If we have learned anything from the pandemic, it is that firms that pivoted first, leveraged technology and provided resources for areas like mental health were the ones that both retained key associates and brought in higher quality talent. I recall Cetera rolling out our industry-leading “resiliency pack” to help our over 8,000 independent financial professionals as well as thousands of home office support professionals. As you explore other options, it is critical to see how other firms responded over the past 15 months and how they invested in their associates. Here, you need to evaluate what they did versus what they said.

Choice

Every industry is different, and the concept of “choice” may be different across sectors. In our area of the financial services industry, we are in the business of forging new relationships with practitioners of all sizes and types. For that reason, our business really needs to meet advisors where they are. The lesson we have learned is to offer affiliation models that provide broad affiliation choices. For example, depending on preference, a financial shop can “tuck in” to a large entity and have turnkey service. The bottom line: Firms that offer more choice will increase retention, attract higher quality talent and become a destination of choice in the industry.

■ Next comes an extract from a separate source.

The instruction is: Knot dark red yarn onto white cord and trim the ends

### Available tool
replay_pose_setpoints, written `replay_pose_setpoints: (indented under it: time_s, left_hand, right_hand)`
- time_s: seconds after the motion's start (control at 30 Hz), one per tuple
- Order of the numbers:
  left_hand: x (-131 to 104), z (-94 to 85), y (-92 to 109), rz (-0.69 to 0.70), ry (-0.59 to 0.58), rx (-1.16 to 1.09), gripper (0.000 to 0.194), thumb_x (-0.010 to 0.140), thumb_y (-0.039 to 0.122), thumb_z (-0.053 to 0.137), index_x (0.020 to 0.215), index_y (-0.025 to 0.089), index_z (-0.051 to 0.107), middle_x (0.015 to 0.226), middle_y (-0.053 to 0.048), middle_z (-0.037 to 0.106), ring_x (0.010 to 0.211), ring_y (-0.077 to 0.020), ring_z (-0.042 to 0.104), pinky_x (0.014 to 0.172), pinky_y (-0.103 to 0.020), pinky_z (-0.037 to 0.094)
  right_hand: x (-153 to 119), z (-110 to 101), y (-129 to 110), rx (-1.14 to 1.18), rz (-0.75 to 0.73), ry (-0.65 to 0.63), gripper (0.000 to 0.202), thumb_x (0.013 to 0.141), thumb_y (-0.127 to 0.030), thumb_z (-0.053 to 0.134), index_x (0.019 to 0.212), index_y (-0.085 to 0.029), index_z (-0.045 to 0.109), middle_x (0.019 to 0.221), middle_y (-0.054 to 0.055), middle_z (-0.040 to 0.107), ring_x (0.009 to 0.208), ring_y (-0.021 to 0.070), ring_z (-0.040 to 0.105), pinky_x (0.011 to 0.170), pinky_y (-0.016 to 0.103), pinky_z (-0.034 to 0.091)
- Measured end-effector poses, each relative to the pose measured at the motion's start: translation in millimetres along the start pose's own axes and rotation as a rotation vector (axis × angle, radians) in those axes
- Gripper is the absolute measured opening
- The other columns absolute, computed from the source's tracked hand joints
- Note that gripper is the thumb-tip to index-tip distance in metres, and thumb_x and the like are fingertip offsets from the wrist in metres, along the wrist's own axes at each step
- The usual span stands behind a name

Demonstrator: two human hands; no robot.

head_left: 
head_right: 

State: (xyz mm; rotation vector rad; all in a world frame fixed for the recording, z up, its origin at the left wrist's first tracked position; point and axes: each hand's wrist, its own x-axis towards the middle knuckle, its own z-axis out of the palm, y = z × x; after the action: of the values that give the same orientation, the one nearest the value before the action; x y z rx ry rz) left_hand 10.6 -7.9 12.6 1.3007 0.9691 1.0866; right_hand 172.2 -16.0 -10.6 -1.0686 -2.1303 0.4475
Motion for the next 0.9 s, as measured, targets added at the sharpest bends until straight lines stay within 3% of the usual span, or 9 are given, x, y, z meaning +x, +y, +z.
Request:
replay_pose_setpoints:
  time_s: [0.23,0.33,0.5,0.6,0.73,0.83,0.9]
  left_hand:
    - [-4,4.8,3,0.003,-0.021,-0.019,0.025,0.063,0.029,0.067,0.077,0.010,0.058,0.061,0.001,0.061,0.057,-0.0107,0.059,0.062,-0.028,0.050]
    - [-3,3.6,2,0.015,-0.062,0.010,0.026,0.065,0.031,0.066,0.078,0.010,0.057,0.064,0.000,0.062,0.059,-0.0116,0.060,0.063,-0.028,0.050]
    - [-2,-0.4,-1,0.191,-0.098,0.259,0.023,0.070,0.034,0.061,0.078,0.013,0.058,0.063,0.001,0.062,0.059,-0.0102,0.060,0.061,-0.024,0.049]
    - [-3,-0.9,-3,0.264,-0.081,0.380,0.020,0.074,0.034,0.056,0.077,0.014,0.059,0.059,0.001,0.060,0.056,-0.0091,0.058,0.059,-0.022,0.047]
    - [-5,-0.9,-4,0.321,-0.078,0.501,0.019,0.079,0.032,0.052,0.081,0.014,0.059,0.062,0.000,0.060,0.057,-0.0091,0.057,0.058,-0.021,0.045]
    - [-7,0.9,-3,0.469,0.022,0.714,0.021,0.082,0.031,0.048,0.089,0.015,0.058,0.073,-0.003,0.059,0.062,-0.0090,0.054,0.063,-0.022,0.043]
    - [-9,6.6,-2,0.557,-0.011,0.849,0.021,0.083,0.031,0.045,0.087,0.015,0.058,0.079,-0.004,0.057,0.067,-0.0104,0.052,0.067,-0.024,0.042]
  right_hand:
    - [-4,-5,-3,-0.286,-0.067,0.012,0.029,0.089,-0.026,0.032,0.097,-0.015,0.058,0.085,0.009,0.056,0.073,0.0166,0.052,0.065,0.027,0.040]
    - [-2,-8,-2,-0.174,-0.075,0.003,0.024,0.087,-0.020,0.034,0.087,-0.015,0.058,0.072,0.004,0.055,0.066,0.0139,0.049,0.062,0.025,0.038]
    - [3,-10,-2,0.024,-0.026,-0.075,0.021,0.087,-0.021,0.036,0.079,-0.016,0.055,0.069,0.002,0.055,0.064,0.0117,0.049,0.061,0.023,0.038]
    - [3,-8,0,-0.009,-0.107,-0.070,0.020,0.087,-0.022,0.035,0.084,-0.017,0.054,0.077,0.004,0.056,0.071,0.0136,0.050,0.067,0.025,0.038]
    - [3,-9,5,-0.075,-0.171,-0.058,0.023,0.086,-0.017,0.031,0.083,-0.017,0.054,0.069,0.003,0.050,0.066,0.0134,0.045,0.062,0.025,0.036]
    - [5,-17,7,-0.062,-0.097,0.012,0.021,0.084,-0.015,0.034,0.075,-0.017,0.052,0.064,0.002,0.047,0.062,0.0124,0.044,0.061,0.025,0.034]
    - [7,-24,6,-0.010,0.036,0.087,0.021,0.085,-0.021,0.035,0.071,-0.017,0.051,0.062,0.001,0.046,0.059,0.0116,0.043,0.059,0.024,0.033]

These topics may seem “soft,” but they are not. The global pandemic has provided a new perspective where we are thinking about what is truly important now and in our future. Investing your time in self-assessment, determining your must-haves, finding meaning in our work, understanding how innovation can drive our future and truly having choice will afford more freedom, happiness and, in the long run, productivity and retention gains for employers. Take the time to invest in yourself with these five activities.